Osaka – Osaka is a loud, friendly port city and the food capital of Japan. Fried, griddled, raw or on a stick – if it’s delicious, it’s served here. Once you’re full, explore the area’s samurai heritage at Osaka Castle, which rises tall on a hill above the city.
What To Do
Visitors come to Japan from around the world to see Mt. Fuji. On very clear days, the tallest peak in Japan can even be seen from Tokyo, and both Tokyo and Hakone are only a few hours’ journey from the foot of the mountain. Climbing the mountain itself can be a once-in-a-lifetime experience, but if a whole day on the mountain isn’t your style, climbing to one of the lower camps can still reward you with a spectacular view.

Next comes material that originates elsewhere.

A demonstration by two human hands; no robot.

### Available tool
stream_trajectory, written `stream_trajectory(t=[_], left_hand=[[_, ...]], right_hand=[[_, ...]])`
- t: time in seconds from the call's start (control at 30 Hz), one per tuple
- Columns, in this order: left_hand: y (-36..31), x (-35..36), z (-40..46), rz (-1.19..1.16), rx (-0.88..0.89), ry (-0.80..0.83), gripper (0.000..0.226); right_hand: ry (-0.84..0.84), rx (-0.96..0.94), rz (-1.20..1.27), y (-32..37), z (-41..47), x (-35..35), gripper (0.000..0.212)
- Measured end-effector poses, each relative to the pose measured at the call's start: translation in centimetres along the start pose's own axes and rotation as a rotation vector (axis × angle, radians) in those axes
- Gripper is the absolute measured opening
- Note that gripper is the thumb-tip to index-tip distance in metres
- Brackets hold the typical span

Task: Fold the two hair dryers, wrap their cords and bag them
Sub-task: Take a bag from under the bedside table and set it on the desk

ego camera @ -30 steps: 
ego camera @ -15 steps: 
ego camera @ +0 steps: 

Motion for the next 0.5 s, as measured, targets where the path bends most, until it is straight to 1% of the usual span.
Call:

Getting around in Japan can be a destination in itself. The rail connections between major cities are a convenient way of traveling from place to place, but the view from your window alone as you speed through the countryside on a bullet train is worth the price of the ticket. Inside Tokyo, riding the excellent public transportation system can be a great way to get a feel for the many different neighborhoods and see the sights without sore feet. Make sure to purchase a prepaid transit pass before you go, and enjoy your ride!

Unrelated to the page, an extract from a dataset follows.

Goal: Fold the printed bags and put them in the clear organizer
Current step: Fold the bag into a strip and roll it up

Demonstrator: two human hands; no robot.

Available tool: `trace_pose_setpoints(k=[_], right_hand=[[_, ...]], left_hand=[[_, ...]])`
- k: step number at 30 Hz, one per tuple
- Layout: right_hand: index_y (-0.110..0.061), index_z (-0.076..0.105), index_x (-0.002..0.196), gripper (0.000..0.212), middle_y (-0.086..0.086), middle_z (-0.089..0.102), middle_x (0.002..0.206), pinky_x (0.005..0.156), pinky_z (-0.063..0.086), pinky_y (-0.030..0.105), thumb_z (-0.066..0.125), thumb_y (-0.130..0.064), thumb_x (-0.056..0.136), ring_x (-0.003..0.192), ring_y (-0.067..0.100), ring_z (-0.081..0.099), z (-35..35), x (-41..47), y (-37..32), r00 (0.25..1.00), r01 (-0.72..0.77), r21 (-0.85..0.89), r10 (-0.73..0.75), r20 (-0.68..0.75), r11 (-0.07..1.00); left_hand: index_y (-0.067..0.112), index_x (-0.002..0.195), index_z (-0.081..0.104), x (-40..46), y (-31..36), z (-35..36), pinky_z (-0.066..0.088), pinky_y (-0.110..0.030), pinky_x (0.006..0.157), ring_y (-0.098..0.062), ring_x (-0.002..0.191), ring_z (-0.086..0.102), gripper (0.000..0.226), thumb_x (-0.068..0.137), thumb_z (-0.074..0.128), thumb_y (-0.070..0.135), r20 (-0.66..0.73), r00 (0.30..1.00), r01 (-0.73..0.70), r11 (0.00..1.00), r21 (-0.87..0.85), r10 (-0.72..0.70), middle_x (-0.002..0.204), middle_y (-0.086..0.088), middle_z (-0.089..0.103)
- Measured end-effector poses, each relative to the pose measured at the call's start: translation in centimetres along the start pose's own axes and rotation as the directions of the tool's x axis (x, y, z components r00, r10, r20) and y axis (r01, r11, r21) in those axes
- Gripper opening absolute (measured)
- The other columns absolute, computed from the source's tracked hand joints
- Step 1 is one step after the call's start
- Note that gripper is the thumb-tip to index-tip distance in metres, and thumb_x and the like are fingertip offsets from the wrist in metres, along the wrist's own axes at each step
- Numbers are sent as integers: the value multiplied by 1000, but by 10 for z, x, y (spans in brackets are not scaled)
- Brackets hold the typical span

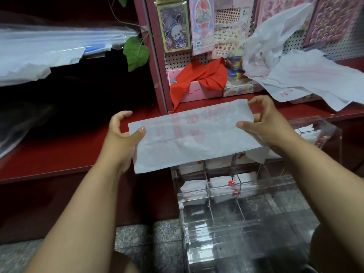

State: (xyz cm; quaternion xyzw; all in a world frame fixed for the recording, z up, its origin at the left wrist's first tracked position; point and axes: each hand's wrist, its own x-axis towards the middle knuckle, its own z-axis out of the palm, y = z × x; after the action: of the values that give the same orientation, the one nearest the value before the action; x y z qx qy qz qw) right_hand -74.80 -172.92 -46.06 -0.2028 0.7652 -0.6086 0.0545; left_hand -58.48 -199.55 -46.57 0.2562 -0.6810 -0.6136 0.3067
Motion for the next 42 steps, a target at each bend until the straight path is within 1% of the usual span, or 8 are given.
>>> trace_pose_setpoints(k=[3,9,15,20,28,31,35,42], right_hand=[[-22,43,101,39,13,48,72,44,41,10,72,-5,83,61,18,47,0,3,5,1000,22,-23,-23,-19,999],[-17,48,95,23,0,25,59,41,32,12,69,-12,86,47,7,23,-3,7,12,999,45,-81,-47,-28,996],[-18,69,90,14,-4,68,94,79,50,10,61,-6,91,88,3,62,1,6,9,999,27,35,-28,22,999],[-15,71,104,19,0,68,111,82,50,9,67,-9,87,105,2,62,-5,4,8,996,-28,60,23,81,998],[-30,73,106,42,4,66,113,90,48,28,81,-7,72,122,21,54,-13,-2,5,990,7,-112,9,141,994],[-25,72,109,41,8,66,118,95,48,30,80,-7,73,117,17,57,-13,-5,-1,994,29,-162,-12,105,986],[-15,73,107,30,-1,64,106,82,47,26,77,-12,78,95,15,60,-11,-6,-7,995,89,-349,-68,71,933],[-16,67,76,10,1,49,95,73,34,25,75,-18,81,84,13,47,-19,-5,-16,967,249,-550,-173,187,797]], left_hand=[[21,87,58,-2,1,-1,38,-19,41,-5,38,45,13,92,64,11,-59,997,-42,991,126,49,62,1,57],[9,96,68,-5,7,-1,58,-23,68,-10,75,71,15,97,55,17,156,973,181,983,-43,-172,84,-1,74],[3,102,69,-7,7,-11,57,-17,68,-13,79,73,27,82,63,-13,262,938,219,974,58,-227,101,-14,70],[8,104,70,-9,9,-16,56,-15,67,-7,77,71,36,78,64,-17,338,912,191,970,151,-232,81,3,70],[11,97,72,-10,16,-22,56,-30,90,-22,91,72,32,75,70,-12,230,956,139,971,197,-184,105,-19,71],[13,97,73,-12,20,-20,54,-31,91,-23,99,69,33,73,74,-10,182,974,86,964,252,-135,106,-16,71],[10,101,73,-14,25,-17,50,-17,60,-10,80,67,28,76,78,-2,102,992,26,931,364,-67,95,-2,70],[9,83,69,-10,32,-21,45,-23,63,-16,78,61,9,86,72,16,134,990,-110,880,461,53,90,-4,69]])
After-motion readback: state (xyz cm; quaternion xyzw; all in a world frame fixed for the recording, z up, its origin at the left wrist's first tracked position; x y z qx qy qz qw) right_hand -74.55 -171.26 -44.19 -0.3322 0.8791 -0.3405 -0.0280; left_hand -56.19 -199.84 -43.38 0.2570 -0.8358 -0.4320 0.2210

Before you leave Japan, be sure to stop in at an izakaya, a kind of Japanese pub where you can drink beer and sake and grab small, sharable meals. This is bar food at its best, whether fried, skewered, or stewed, but the real treat is the casual and friendly atmosphere. You’ll make new friends, learn a few more helpful phrases in Japanese and come away with a new appreciation for the local drinking culture.
What To See
The viewing of blossoming cherry trees in Japan, known as hanami, is a big deal for both locals and visitors to Japan. It’s a busy time of year, but for good reason – the sight of thousands of blushing pink blooms is an impressive and uniquely gorgeous experience. If you don’t mind a bit of a crowd, then plan your trip from the last week of March through the first week of April to increase your chances of seeing this iconic display of natural beauty up close.

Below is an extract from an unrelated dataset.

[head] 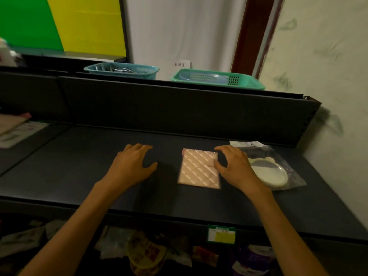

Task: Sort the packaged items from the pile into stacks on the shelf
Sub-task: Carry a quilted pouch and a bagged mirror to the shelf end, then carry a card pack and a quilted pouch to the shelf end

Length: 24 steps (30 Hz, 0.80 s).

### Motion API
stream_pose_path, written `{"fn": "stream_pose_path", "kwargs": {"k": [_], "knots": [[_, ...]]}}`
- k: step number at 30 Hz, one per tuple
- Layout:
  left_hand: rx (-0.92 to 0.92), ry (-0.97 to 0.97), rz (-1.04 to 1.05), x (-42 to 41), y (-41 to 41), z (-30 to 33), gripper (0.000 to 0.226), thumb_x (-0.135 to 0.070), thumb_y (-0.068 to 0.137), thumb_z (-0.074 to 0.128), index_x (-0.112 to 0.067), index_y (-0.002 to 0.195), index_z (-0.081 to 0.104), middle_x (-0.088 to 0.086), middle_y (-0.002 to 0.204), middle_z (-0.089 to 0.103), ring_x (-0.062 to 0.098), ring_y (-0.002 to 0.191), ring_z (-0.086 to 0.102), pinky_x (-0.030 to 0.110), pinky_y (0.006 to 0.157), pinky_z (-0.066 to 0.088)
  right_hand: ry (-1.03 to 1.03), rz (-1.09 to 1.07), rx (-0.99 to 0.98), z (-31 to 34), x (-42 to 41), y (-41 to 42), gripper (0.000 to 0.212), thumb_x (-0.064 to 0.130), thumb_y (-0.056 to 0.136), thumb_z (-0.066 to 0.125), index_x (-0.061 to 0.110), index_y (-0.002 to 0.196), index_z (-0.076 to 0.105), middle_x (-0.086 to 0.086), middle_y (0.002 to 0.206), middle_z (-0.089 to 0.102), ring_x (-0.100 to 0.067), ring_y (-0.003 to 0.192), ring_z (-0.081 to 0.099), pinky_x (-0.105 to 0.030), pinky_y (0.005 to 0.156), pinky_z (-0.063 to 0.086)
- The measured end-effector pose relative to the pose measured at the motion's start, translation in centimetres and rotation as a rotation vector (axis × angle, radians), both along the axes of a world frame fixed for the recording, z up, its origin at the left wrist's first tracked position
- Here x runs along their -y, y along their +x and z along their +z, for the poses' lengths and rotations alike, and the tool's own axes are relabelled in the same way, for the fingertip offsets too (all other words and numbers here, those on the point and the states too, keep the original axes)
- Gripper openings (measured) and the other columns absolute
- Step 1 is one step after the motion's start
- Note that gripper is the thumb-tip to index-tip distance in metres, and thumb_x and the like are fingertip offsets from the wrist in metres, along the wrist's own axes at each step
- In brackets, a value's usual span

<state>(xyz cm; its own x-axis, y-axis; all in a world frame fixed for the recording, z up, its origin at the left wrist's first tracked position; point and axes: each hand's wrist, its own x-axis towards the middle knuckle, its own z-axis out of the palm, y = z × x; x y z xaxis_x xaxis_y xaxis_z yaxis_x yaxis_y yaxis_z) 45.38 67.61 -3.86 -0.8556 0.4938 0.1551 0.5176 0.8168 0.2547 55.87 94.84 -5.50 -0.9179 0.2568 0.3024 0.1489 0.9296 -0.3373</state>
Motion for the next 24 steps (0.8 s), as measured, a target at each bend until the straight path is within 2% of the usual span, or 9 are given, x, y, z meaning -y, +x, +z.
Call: {"fn": "stream_pose_path", "kwargs": {"k": [4,9,17,24], "knots": [[-0.042,0.02,0.057,6.2,-1.4,0.3,0.066,-0.049,0.088,0.055,-0.022,0.144,0.034,0.002,0.143,0.043,0.026,0.13,0.037,0.045,0.103,0.037,0.015,0.075,-0.011,0.2,6.0,-3.1,0.043,0.033,0.089,0.056,0.023,0.131,0.049,0.001,0.133,0.051,-0.018,0.123,0.042,-0.03,0.103,0.026],[-0.039,0.014,0.123,16.6,-3.1,-0.7,0.065,-0.051,0.088,0.054,-0.024,0.144,0.033,0.0,0.143,0.042,0.026,0.13,0.036,0.046,0.102,0.037,0.043,0.154,-0.015,0.3,16.1,-6.8,0.045,0.037,0.091,0.055,0.023,0.133,0.046,0.001,0.136,0.049,-0.018,0.126,0.041,-0.032,0.105,0.028],[0.034,0.009,0.166,34.2,-6.0,-1.3,0.065,-0.052,0.09,0.051,-0.026,0.145,0.03,-0.002,0.144,0.04,0.026,0.131,0.034,0.045,0.103,0.039,0.033,0.274,-0.019,0.3,33.2,-12.6,0.046,0.036,0.091,0.056,0.023,0.134,0.046,0.002,0.137,0.049,-0.016,0.128,0.041,-0.032,0.107,0.026],[-0.025,0.025,0.281,44.6,-8.9,-1.5,0.065,-0.052,0.088,0.053,-0.025,0.144,0.034,-0.003,0.142,0.042,0.024,0.132,0.034,0.041,0.099,0.042,0.042,0.371,0.008,0.1,44.1,-18.3,0.046,0.037,0.091,0.055,0.023,0.134,0.046,0.002,0.138,0.048,-0.017,0.128,0.04,-0.033,0.108,0.026]]}}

Shinto and Buddhism coexist in modern Japan, and the result is a variety of shrines and temples dedicated to hundreds of deities and guardians. These places of worship, many of which are hundreds of years old, make for excellent sightseeing for the respectful visitor, and often feature dramatic architecture and beautiful gardens.
Don’t limit yourself to a single city in Japan – the excellent rail network connects major cities and makes taking day trips into the mountains and countryside a breeze. If you’re staying in Osaka, be sure to spend a day wandering Kyoto’s historic streets, where the well-preserved wooden buildings you pass are often hundreds of years old. In Tokyo, escape the bustle of the city for Hakone, a forested resort town near Mt. Fuji with scenic natural vistas that can’t be missed.
When to Go
The weather in Japan varies based on destination, but in general, the summer is warm (80°F) but not too warm, while the winter is cold (40°F) but not too cold. Spring and fall are excellent times to visit Japan, especially for nature lovers – the cherry trees blossom in late March to early April, while the leaves vibrantly change color in late fall. If you’re adverse to crowds, you’ll want to avoid major holidays like New Year’s and Golden Week (the end of April and the first week of May) when many Japanese workers have time off to take their own vacations. Popular attractions such as hanami (the viewing of cherry blossoms) and various religious festivals throughout the year can also increase lines and waits. June and July are the rainiest months of the year, and summers tend to be humid, so pack accordingly.
Visitors from the US must have a passport that is valid for the entire length of their stay. A visa is not required for stays of less than 90 days. Visitors will be fingerprinted and photographed on entry. Please consult the US State Department website for more details and the most current travel information for Japan.